İnat

66 8 7
                                    

Yine güzel ve ötesi bir gündü. Aslında farklı olan bir şey yokdu her kes için sıradan bir gündü işte. Ama işte o her kes içindi. Benim için değil. Çünki ben aşıkdım. Seviyordum. Bu günün güzel olması için yeterli neden değil mi? Bence yeterli bir neden. Belki birlikde değiliz. Ama aynı şehirdeyiz. Aynı havayı soluyoruz. Daha bir kaç ay önce bir bilinmezlikle uğraşıyordum. Onun ne yaptığından bile haberim yokdu. Kalbimde büyük acı yüzümdeyse sahte gülücükler vardı.

Biliyordum ondan sonra hayatıma kimse giremeyecekdi ve öyle de olmuşdu. Ama şimdi her şey değişmişdi. Artık her gün onu göre biliyorum. Gözlerinde kendimi görüyorum. Bazen bu bile yetiyor insan. Her sabah yatakdan kalkmam için büyük bir nedenim var. Onun için makyaj yapmak, onun için güzel giyinmek, her sabah aynı saatde onu görmek, azarlasa bile sesini duymak, sevmek, aşık olmak ve en önemlisi sevildiğini hiss etmek müthiş bir şey.

Ve böylece hem düşünüb hem de hazırlanıyordum. Bu gün her zamanki gibi şirkete değil inşaata gidecekdim yani gidecekdik. Yani Rüzgarla birlikde. Beni evden o alacakdı. Ve maalesef Nazlı hanım da orada olucakdı. İnşaatda baya ilerleme olmuşdu. Haliyle de Rüzgar inşaatı görmek istiyordu. Hazırlığımı bitirib kahvaltı sofrasına oturduğum sırada Rüzgar aramışdı. Derin bir of çekib sofradan kalkmışdım. Arkamda annemin elleriyle hazırladığım müthiş kahvaltı sofrasını bırakmışdım. Ama bu haksızlıkdı ya.

Rüzgarın arabasına binib yola koyulduk. Mahalleden geçerken aklıma eski anılarımız geliyordu. Bu yüzden de yüzümde gülücükler vardı. Ona bakdığım da onun da bir şeyler hatırlamış gibi bir ifade vardı yüzünde.
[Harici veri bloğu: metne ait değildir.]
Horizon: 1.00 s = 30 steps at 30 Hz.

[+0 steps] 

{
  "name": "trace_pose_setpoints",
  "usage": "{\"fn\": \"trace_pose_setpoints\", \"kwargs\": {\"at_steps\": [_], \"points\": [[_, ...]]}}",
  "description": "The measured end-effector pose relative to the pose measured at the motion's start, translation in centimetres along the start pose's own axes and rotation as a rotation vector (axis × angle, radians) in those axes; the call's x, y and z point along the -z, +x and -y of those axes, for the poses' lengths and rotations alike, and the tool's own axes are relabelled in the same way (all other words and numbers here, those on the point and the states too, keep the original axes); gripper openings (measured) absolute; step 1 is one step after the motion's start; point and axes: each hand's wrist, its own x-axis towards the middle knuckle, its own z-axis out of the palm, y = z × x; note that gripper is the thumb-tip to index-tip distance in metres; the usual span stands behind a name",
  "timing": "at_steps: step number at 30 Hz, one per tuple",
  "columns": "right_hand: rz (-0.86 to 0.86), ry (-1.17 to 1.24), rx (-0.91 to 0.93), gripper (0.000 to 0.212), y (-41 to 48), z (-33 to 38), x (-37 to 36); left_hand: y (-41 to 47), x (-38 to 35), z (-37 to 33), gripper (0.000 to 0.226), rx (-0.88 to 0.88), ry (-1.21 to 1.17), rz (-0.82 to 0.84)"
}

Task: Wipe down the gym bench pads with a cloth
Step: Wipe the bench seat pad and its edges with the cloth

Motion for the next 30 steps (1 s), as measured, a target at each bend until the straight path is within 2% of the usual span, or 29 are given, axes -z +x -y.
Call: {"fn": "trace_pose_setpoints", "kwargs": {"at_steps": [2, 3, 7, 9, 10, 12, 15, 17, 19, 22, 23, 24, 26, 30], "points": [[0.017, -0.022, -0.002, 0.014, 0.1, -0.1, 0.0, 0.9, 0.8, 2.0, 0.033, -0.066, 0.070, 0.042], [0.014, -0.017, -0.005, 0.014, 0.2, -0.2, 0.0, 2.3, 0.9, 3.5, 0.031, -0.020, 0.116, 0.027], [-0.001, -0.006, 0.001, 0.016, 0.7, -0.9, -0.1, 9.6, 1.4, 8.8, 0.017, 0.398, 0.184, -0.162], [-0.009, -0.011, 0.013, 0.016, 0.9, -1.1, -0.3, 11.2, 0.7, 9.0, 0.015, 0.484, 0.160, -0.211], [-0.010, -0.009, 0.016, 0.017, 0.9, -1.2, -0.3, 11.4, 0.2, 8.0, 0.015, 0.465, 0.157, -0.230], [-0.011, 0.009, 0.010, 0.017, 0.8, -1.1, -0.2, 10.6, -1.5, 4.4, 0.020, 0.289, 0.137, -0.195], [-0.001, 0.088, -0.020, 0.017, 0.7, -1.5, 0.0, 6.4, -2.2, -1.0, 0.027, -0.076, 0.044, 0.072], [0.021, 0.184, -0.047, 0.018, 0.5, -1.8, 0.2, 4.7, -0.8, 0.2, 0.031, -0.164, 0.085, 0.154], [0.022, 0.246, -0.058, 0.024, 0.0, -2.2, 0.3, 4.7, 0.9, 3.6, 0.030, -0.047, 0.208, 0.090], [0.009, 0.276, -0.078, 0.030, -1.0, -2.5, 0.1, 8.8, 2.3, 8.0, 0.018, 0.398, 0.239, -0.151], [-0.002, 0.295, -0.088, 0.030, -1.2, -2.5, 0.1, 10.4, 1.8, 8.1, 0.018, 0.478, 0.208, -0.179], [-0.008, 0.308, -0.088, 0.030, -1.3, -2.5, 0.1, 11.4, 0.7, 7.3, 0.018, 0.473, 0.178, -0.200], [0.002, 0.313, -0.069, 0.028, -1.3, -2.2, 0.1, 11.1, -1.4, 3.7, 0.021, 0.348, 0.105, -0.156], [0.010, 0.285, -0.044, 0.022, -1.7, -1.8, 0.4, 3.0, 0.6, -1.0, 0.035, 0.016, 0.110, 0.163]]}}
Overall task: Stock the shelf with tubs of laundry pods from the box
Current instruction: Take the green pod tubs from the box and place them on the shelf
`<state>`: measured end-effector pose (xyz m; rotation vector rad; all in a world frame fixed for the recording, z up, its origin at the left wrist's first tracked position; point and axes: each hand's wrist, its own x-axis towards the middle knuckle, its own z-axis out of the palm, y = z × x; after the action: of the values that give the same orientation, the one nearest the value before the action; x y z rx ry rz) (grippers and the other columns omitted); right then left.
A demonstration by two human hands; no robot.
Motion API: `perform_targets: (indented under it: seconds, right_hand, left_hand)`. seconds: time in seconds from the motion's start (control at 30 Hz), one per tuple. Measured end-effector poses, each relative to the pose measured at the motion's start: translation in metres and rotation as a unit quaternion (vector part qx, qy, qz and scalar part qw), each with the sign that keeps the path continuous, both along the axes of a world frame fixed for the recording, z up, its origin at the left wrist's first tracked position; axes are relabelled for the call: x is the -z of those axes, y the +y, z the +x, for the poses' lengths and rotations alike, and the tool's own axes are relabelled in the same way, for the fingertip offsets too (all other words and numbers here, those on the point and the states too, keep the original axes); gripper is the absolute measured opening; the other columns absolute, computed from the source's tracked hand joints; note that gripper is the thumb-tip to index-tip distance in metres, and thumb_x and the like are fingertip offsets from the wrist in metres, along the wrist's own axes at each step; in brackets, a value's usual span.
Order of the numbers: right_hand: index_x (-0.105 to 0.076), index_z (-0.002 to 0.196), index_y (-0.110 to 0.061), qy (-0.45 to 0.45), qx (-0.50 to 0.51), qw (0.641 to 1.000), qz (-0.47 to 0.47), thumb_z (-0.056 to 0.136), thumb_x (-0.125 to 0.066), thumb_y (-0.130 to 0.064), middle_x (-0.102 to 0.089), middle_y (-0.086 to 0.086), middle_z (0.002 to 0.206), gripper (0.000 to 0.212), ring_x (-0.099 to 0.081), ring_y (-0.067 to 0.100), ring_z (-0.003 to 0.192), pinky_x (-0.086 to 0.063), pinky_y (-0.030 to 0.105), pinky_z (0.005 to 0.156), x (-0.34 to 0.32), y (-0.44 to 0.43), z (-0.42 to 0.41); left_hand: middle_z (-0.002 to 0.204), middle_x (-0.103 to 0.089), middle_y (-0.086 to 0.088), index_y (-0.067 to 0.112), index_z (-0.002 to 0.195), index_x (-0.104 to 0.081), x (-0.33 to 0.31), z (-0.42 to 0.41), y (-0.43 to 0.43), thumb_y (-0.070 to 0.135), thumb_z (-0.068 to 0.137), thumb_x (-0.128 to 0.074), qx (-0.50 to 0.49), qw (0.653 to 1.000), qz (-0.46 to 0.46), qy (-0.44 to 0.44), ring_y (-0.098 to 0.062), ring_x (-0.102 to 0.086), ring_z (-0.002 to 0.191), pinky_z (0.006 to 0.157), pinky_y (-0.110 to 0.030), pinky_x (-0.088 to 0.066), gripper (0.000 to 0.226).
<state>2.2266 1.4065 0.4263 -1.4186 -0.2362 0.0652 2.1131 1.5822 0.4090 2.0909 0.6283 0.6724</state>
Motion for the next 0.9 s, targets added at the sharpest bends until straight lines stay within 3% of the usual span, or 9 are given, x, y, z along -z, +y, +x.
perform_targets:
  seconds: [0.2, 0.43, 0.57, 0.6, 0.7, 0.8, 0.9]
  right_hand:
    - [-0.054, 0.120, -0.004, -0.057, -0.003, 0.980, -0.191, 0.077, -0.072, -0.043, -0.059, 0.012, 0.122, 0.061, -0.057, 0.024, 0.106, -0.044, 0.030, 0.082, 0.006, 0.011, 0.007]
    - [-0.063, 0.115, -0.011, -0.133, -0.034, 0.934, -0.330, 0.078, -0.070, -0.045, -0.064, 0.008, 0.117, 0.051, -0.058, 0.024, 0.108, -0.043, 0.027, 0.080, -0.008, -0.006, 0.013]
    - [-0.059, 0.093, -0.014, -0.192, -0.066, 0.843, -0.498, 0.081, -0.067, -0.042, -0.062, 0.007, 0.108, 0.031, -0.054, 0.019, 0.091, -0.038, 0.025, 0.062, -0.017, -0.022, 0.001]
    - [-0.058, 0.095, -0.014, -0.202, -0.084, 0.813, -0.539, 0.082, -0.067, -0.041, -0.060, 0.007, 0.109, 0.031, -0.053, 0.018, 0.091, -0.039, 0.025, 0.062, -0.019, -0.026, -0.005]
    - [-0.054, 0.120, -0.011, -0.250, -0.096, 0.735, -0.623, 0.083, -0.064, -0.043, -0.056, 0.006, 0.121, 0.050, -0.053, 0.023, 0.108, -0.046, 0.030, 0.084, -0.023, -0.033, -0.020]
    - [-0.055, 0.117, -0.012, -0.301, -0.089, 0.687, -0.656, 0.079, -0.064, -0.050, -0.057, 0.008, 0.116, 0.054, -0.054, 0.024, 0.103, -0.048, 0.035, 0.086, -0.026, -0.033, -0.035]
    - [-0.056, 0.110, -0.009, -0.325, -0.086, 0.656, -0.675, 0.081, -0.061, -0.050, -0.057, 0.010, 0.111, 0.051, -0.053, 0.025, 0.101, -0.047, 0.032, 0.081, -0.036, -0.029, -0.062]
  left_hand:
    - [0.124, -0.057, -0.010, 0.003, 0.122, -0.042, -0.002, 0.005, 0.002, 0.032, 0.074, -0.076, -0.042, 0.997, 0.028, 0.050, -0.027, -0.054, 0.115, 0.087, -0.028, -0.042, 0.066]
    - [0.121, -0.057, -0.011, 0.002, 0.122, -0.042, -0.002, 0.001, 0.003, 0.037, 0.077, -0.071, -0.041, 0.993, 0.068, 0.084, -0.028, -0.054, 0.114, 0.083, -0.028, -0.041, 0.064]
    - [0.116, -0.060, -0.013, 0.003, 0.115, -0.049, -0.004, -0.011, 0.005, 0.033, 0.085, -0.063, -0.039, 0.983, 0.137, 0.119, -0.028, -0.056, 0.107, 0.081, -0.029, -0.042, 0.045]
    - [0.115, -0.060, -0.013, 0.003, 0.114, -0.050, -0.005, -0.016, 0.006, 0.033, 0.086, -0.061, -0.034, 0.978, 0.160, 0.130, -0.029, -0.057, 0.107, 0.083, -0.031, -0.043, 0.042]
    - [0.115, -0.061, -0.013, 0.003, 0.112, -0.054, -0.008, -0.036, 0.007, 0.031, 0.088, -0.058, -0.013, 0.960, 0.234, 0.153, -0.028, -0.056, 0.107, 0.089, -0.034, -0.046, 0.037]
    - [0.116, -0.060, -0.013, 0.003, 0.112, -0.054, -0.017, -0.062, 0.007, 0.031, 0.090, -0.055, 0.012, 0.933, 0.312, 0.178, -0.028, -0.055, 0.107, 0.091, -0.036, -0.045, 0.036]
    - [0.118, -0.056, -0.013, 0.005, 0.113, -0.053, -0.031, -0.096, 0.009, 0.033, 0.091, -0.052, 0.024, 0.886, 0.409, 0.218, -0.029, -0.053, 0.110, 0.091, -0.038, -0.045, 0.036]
"Buralar hiç değişmemiş." Diye konuşmuşdu.

"Öyle."

"Aslında bu sokakları daha geniş yapmak lazım. Malum sonra sorunlar çıkıyor."

Gülümsemem daha bir yayılmışdı yüzüme. Unutmamışdı işte beni unutmamışdı.

"Yok böyle iyi. Hatda çok iyi."

"Diyorsun?"

"Evet."

Sorarken bana bakmışdı. Cevablarken de ben ona. Gözlerinin tam içine. Garib bir ifade vardı gözlerinde. Şaşırmış gibi. Haklıydı da. Çünki onunla bu konuda çok tartışmışdım eskiden. Aklıma gelen bir anıyla gözlerimi kapadım.

Yine bir gün beni eve bırakıyordu. Fazla israr etmişdi eve bırakmak konusunda. Bende el mahkum kabul etmişdim. Arabayla sokakdan geçerken beklemek zorunda kalmışdık. Öndeki araba yüzünden. E sokaklar dar olunca böyle oluyordu.

"Sana dedim eve bırakmana gerek yok diye."

"Yoo benim için sorun değil beklerim ben. Hem biliyor musun ben bu sokakların böyle dar olmasını seviyorum."

"Neden?"

"Seviyorum işte. Böyle seni daha fazla görüyorum mesela. Tanışma nedenimiz bu sokaklar mesela. Ve bir sürü şey mesela."

"Yanılıyorsun. Seni burda görmesem de biz tanışacakdık. Sen bize eğitim verecekdin."

"Evet ama ben seni bu sokakda bana bağıran kız olarak hatırlıyorum. Ben sana bu sokakda bana bağıran kız olarak aşık oldum. Şimdi bu sokakların benim için ne ifade etdiyini anlıyor musun?"

O böyle konuşunca bana da bir şeyler oluyordu. Benim de anlam veremediğim.

"Benim için sadece bir sokak."

Ben böyle söyleyince yüzü düşmüşdü. Onu kırıyordum farkındaydım. Bunu bilerek yapıyordum. Ama bu bana niye böyle acı veriyordu? Bunu anlamıyordum işte.